_What you should do_
Pull out of the data below the stretch of lines bounded by the one containing "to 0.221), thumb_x" and the one containing "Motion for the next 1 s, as", both bounds included, unchanged.

_Data excerpts_
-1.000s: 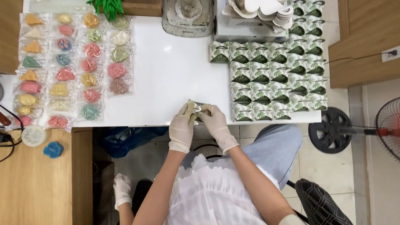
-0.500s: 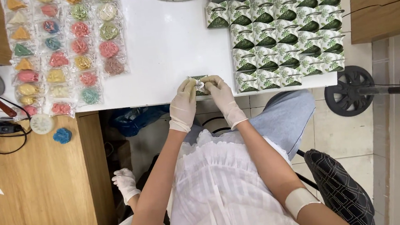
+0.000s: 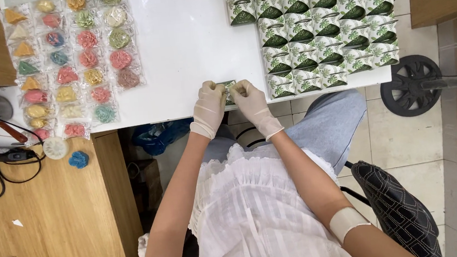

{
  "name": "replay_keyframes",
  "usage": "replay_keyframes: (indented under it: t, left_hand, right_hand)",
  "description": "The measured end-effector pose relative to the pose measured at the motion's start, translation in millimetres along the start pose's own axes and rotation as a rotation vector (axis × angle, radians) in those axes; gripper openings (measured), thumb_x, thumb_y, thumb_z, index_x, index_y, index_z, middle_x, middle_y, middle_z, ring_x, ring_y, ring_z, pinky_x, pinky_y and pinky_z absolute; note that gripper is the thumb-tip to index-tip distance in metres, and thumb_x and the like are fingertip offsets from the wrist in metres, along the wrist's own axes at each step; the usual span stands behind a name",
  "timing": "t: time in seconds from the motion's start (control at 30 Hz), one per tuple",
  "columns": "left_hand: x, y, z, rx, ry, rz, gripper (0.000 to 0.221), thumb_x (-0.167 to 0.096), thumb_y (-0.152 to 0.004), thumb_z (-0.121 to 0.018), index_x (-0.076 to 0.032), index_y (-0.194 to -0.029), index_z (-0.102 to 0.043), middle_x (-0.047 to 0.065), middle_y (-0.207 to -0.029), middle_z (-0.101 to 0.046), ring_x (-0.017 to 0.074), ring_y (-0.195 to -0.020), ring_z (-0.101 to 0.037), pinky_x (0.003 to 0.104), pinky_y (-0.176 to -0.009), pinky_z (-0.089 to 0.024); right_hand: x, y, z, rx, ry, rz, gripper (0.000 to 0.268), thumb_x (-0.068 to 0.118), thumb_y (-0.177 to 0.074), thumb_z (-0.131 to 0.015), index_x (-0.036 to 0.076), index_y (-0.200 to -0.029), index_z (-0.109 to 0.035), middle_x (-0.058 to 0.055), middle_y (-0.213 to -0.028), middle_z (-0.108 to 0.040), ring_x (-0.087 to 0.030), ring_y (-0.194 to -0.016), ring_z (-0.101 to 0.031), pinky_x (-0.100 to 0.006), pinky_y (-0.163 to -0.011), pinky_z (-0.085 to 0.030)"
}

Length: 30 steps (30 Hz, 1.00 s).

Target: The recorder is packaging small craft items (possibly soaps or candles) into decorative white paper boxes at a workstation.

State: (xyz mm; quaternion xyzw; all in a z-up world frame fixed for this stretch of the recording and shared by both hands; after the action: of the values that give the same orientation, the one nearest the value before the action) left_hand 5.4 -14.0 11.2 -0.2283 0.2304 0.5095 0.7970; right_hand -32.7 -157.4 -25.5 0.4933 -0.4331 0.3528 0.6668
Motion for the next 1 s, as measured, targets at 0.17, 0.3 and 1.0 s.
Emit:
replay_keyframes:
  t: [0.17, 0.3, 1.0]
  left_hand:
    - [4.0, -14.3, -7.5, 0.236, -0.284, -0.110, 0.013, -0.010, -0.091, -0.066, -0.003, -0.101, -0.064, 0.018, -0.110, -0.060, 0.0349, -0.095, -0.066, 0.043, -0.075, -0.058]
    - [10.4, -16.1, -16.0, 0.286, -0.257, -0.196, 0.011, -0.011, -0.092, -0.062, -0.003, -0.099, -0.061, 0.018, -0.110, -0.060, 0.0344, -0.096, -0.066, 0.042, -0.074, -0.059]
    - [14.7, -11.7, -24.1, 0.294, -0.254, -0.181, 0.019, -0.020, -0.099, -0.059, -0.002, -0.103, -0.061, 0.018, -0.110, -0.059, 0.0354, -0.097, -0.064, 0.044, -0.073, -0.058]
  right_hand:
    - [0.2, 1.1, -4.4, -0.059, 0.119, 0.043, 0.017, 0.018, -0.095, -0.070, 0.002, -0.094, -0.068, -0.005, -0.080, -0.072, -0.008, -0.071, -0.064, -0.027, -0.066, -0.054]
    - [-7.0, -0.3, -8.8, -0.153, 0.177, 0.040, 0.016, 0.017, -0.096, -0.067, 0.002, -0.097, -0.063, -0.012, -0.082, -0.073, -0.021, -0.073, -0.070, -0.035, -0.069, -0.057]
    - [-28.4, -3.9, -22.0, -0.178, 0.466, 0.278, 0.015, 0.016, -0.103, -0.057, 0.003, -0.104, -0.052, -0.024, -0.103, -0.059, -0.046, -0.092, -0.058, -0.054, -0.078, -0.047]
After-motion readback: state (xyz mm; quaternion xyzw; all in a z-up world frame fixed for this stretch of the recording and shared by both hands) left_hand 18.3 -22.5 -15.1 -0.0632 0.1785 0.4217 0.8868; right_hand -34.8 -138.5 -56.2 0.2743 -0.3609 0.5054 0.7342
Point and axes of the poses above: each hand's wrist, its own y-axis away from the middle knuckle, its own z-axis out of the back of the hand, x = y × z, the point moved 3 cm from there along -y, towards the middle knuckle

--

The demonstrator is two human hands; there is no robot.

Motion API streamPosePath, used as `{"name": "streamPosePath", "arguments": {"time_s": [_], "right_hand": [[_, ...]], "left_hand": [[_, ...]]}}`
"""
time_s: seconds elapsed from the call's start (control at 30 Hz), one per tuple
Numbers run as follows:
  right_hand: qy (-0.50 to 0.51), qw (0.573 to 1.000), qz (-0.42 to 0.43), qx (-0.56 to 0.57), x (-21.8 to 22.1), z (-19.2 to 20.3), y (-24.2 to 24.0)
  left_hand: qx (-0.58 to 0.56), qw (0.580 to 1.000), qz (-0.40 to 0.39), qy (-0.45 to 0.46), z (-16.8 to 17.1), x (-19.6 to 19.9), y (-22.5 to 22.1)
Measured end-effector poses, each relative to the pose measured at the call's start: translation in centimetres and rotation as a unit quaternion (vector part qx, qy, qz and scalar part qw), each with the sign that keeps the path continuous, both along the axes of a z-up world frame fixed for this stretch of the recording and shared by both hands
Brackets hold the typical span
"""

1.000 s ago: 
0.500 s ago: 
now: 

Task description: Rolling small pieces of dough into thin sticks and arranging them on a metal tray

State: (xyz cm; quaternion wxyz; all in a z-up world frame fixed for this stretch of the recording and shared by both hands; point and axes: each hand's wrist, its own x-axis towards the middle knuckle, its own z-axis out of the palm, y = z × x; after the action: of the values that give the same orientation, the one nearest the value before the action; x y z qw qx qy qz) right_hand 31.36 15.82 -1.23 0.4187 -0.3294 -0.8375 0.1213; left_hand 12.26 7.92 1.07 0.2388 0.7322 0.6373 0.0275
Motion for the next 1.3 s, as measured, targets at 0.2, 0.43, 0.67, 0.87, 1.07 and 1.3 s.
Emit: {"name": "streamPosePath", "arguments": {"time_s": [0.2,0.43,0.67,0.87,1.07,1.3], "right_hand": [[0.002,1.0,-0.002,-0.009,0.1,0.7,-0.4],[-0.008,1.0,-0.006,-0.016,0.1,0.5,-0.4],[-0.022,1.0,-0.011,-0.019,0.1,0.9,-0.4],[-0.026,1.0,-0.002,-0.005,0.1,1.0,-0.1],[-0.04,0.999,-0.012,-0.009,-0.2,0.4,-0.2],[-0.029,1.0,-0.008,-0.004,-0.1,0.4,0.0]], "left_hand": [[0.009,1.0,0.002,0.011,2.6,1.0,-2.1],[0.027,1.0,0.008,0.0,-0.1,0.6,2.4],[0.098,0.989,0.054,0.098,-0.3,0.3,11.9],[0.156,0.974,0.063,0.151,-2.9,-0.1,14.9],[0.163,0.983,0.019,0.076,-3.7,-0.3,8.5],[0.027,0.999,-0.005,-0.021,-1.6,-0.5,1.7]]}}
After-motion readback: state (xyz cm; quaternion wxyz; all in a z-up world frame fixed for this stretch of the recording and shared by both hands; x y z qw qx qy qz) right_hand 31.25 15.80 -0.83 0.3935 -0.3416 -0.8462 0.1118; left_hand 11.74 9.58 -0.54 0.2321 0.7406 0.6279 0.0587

_Result of this task_
  "columns": "left_hand: x, y, z, rx, ry, rz, gripper (0.000 to 0.221), thumb_x (-0.167 to 0.096), thumb_y (-0.152 to 0.004), thumb_z (-0.121 to 0.018), index_x (-0.076 to 0.032), index_y (-0.194 to -0.029), index_z (-0.102 to 0.043), middle_x (-0.047 to 0.065), middle_y (-0.207 to -0.029), middle_z (-0.101 to 0.046), ring_x (-0.017 to 0.074), ring_y (-0.195 to -0.020), ring_z (-0.101 to 0.037), pinky_x (0.003 to 0.104), pinky_y (-0.176 to -0.009), pinky_z (-0.089 to 0.024); right_hand: x, y, z, rx, ry, rz, gripper (0.000 to 0.268), thumb_x (-0.068 to 0.118), thumb_y (-0.177 to 0.074), thumb_z (-0.131 to 0.015), index_x (-0.036 to 0.076), index_y (-0.200 to -0.029), index_z (-0.109 to 0.035), middle_x (-0.058 to 0.055), middle_y (-0.213 to -0.028), middle_z (-0.108 to 0.040), ring_x (-0.087 to 0.030), ring_y (-0.194 to -0.016), ring_z (-0.101 to 0.031), pinky_x (-0.100 to 0.006), pinky_y (-0.163 to -0.011), pinky_z (-0.085 to 0.030)"
}

Length: 30 steps (30 Hz, 1.00 s).

Target: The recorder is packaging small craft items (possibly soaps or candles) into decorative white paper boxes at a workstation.

State: (xyz mm; quaternion xyzw; all in a z-up world frame fixed for this stretch of the recording and shared by both hands; after the action: of the values that give the same orientation, the one nearest the value before the action) left_hand 5.4 -14.0 11.2 -0.2283 0.2304 0.5095 0.7970; right_hand -32.7 -157.4 -25.5 0.4933 -0.4331 0.3528 0.6668
Motion for the next 1 s, as measured, targets at 0.17, 0.3 and 1.0 s.

There's nothing left to add to the answer.